Потом был лес. И лай собак. И топот копыт. И все тот же ветер. Он рвал волосы и кричал: «Вперед!» И все кричали «Вперед!» Они не собирали добычу. Они не собирались это есть или как-то использовать. Они хотели разрушить как можно больше.

– Остара, – вспомнил вдруг Микола. – Это ее праздник. Она собирает кровавую жатву, чтобы насытиться. Она очищает мир от ненужного, чтобы нужному появилось место в этом мире. А кто решает, что нужное, что не нужное? Кто выносит приговор? Выживает сильное, умирает слабое? Умирает… Умирает… Пусть умрет как можно больше. Пусть умру я. Пусть умрет то, что во мне было. Оно мне больше не нужно. Я больше не хочу быть тем же самым. Я другой. Я новый. Я взрослый.

И он бежал сквозь деревья и кусты. Резал ножом, стрелял из лука. Кричал. Плакал. Смеялся. А когда совсем устал, рухнул в каких-то камышах. Дикая охота летела дальше, уничтожая все на своем пути, а он лежал в траве, силясь восстановить дыхание, и смотрел в темно-синее небо. Такое же синее, как глаза Морганы, такое же темное, как ее непонятная душа.

Он остался один. Один в незнакомой части леса. Рядом раскинулось болото. Цапли ходили по нему, высоко задирая ноги. Иногда они проваливались слишком сильно, но им удавалось выбраться. А что если у одной из них не получится и она останется в болоте навсегда? Что с ней будет? Она будет ходить по дну и искать себе пищу, не в силах никогда увидеть солнечного света? Или она попадет в Рай? Есть Рай для цапель, или он есть только для людей? Есть ли Рай? И что такое смерть? И как отличить, что смерть, а что жизнь? Вдруг он давно умер, а ему кажется, что он жив, и он ходит среди людей, никем не замечаемый. А ведь он и правда не замечаем. И только раз в год, в свой день рожденья, он становится центром вселенной. А в этот день, день своего совершеннолетия, он был самым замечаемым членом этого общества. Был, но снова нет. Снова его нет. Есть только болото, темно-синее небо, эти проклятые цапли, которые ходят на грани, но никак не хотят умирать.

– Эй, мальчик! – услышал он незнакомый низкий мужской голос, но не смог откликнуться, потому что его мысли бежали быстрее ветра, а может, они и были ветром, зато язык не шевелился.

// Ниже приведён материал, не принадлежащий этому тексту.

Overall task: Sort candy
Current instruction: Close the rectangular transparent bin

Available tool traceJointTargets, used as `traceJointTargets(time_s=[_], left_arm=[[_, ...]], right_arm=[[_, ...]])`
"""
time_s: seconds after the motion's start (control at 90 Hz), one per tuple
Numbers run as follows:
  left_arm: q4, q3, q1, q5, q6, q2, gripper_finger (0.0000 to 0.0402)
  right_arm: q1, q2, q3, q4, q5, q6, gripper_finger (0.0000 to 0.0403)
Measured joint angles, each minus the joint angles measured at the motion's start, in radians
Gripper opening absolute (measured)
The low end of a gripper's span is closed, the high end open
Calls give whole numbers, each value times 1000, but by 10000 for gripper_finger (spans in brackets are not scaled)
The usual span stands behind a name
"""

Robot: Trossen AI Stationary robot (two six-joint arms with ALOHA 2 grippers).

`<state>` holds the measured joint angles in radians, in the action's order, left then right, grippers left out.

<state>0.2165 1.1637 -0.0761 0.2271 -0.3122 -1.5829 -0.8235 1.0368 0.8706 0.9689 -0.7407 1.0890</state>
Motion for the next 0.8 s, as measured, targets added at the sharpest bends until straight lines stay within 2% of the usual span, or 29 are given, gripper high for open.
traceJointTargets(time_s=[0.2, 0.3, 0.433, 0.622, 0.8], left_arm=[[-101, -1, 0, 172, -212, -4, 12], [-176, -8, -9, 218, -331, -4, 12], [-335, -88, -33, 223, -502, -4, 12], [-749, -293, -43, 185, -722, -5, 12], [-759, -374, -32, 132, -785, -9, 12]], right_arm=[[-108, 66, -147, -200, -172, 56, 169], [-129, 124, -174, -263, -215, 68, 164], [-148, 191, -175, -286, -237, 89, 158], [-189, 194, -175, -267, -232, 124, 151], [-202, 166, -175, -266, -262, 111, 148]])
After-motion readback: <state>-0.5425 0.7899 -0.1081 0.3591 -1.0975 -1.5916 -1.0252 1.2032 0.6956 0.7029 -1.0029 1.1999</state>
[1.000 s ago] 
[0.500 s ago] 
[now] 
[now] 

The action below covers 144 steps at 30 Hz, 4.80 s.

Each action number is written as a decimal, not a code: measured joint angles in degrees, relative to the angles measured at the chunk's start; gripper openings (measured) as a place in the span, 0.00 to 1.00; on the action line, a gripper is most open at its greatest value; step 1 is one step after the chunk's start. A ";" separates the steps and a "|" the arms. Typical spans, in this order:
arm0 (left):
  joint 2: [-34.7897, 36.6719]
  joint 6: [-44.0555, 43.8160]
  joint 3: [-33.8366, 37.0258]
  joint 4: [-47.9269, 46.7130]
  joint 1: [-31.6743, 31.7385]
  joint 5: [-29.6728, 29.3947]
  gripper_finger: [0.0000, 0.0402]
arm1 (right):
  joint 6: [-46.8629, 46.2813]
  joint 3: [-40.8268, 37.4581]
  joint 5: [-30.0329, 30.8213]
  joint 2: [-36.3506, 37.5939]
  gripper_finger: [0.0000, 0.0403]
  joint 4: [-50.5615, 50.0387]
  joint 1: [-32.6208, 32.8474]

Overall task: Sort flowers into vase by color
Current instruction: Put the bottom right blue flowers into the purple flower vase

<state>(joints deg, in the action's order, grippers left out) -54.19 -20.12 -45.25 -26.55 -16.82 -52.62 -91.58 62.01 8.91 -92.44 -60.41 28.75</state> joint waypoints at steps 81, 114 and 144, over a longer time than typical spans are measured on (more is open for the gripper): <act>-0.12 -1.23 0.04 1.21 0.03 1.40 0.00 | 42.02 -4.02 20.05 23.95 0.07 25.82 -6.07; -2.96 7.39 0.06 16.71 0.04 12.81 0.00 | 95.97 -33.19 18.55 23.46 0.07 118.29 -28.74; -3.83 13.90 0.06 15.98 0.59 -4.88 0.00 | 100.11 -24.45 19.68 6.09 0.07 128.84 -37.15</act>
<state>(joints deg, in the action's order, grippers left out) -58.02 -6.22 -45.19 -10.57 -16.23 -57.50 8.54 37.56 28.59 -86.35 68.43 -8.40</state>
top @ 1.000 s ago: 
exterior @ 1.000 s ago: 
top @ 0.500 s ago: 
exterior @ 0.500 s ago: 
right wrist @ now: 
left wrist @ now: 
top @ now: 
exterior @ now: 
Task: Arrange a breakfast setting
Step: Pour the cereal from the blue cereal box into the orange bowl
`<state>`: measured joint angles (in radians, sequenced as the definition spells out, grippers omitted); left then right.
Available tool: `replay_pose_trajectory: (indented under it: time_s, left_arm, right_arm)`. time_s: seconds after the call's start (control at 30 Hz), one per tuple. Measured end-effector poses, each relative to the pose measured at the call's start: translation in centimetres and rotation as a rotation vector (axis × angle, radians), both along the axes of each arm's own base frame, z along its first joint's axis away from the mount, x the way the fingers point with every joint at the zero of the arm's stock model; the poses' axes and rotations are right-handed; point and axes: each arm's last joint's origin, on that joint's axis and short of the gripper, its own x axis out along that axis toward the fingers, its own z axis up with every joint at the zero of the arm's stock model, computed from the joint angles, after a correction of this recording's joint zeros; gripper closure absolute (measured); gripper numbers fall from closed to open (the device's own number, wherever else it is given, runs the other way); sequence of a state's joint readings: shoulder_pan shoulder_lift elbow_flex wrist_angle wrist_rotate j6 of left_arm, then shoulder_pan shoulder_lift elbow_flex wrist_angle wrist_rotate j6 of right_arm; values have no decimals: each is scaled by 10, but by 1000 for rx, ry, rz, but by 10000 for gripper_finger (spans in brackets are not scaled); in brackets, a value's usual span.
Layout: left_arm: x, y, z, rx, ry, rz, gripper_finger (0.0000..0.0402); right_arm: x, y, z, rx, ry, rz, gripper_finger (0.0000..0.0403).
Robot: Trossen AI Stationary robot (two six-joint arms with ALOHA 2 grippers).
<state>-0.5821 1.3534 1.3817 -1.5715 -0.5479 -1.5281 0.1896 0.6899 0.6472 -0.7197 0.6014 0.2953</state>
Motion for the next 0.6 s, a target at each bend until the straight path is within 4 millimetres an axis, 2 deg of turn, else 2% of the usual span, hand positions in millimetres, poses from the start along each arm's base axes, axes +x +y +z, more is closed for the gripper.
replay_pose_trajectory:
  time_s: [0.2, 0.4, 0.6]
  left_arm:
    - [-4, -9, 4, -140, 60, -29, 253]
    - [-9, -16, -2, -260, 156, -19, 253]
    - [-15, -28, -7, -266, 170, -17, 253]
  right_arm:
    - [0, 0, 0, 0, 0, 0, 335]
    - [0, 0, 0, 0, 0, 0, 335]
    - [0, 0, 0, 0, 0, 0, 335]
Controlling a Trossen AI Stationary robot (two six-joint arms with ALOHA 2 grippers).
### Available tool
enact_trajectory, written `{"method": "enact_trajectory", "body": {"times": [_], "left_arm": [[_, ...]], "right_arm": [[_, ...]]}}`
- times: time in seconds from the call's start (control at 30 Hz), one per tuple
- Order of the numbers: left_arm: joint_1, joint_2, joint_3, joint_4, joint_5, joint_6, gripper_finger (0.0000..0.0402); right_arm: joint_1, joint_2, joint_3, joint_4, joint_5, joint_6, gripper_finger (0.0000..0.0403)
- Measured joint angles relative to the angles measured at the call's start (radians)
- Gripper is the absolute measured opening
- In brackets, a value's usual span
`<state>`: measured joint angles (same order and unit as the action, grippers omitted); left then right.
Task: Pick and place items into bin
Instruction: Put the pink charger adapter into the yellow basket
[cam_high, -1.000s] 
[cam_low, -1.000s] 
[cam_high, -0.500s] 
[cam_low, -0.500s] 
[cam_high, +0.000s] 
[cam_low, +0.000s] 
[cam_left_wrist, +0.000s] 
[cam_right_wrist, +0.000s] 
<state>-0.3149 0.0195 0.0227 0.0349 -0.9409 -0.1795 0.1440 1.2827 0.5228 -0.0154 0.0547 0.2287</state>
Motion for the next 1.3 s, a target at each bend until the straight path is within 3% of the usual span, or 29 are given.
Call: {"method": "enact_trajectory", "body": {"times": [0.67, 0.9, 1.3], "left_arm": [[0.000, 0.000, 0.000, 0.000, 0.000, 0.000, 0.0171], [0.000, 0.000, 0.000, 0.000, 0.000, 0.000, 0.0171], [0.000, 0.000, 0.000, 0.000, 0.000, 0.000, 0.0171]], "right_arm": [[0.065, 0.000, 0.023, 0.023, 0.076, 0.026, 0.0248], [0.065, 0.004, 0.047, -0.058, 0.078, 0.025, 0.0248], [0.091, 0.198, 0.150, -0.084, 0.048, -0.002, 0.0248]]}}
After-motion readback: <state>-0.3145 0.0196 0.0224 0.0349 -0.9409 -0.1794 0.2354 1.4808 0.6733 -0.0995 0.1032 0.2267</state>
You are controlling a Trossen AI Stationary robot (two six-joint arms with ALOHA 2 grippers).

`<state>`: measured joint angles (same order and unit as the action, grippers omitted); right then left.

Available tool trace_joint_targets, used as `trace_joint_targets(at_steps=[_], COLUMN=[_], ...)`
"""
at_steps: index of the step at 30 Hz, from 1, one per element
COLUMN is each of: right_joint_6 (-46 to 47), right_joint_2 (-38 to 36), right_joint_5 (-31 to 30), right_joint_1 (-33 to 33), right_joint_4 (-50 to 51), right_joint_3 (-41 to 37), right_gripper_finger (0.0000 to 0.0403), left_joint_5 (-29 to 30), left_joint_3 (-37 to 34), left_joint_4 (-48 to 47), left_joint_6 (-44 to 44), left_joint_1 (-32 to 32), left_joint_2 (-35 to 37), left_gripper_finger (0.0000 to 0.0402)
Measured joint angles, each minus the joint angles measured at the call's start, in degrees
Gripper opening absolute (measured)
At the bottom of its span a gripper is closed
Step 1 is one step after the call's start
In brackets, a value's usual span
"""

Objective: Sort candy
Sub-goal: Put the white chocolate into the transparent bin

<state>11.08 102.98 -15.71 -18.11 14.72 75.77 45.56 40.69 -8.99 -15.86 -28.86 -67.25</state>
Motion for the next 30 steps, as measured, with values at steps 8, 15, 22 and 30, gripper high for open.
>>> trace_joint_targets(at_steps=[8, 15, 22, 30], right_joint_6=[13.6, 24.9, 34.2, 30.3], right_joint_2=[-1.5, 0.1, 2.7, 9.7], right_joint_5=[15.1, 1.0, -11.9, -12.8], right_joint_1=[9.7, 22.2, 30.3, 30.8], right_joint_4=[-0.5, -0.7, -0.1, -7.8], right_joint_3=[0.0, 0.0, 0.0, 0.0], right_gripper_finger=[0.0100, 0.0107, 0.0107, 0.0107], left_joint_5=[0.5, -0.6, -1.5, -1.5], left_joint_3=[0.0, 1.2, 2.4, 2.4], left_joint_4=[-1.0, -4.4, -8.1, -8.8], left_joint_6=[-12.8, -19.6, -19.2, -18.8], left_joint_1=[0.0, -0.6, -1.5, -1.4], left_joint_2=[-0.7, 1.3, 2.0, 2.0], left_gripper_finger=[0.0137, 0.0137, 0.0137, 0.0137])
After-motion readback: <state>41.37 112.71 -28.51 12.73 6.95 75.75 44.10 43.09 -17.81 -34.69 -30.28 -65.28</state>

Где его мысли, а где ветер? Хорошо бы узнать.

– Мальчик! – голос раздался ближе. – С тобой все в порядке?

С ним не было все в порядке. Ему было хорошо, тепло, но он явно осознавал, что весь промок, и скорее всего, позже он сляжет с простудой. Но это не имеет значения, потому что такой прекрасный день вряд ли повторится.

– Мальчик, – высокий крепко сложенный мужчина лет сорока, а может пятидесяти, тряс его за плечо. Не разберешь. Лицо его было обветрено, куртка потерта, говорил он резко и отчетливо, двигался легко, но глаза… Глаза были выгоревшие. Некогда, вероятно, голубые, а может даже синие, как у Морганы, а теперь бледно серые и водянистые.

– Похоже, ты надышался болотной травы. Я не знаю, как она называется, да и не на всех болотах водится, но здесь ее огромное количество. Нельзя спать на болоте, ты можешь никогда не проснуться. И вообще спать в Чаще – плохая затея.

– В Чаще?! – Микола испугался и вскочил на ноги. Сонливость как рукой сняло.

– Как ты тут вообще один оказался?

– Я охотился! – с гордостью и вызовом произнес он.

– Один? Я не вижу по тебе, что ты умеешь охотиться. Ты совсем ребенок.

– Ты что, не знаешь, кто я? – взъелся Микола.

– Откуда мне знать? Много разных людей на свете живет, и некоторые малыши думают, что они охотники.

– Я не малыш! Сегодня я стал взрослым. В деревне праздник.

– Так это ты что ли источник всей этой беготни и криков, которые мешают нормальным людям наслаждаться тишиной и спокойствием?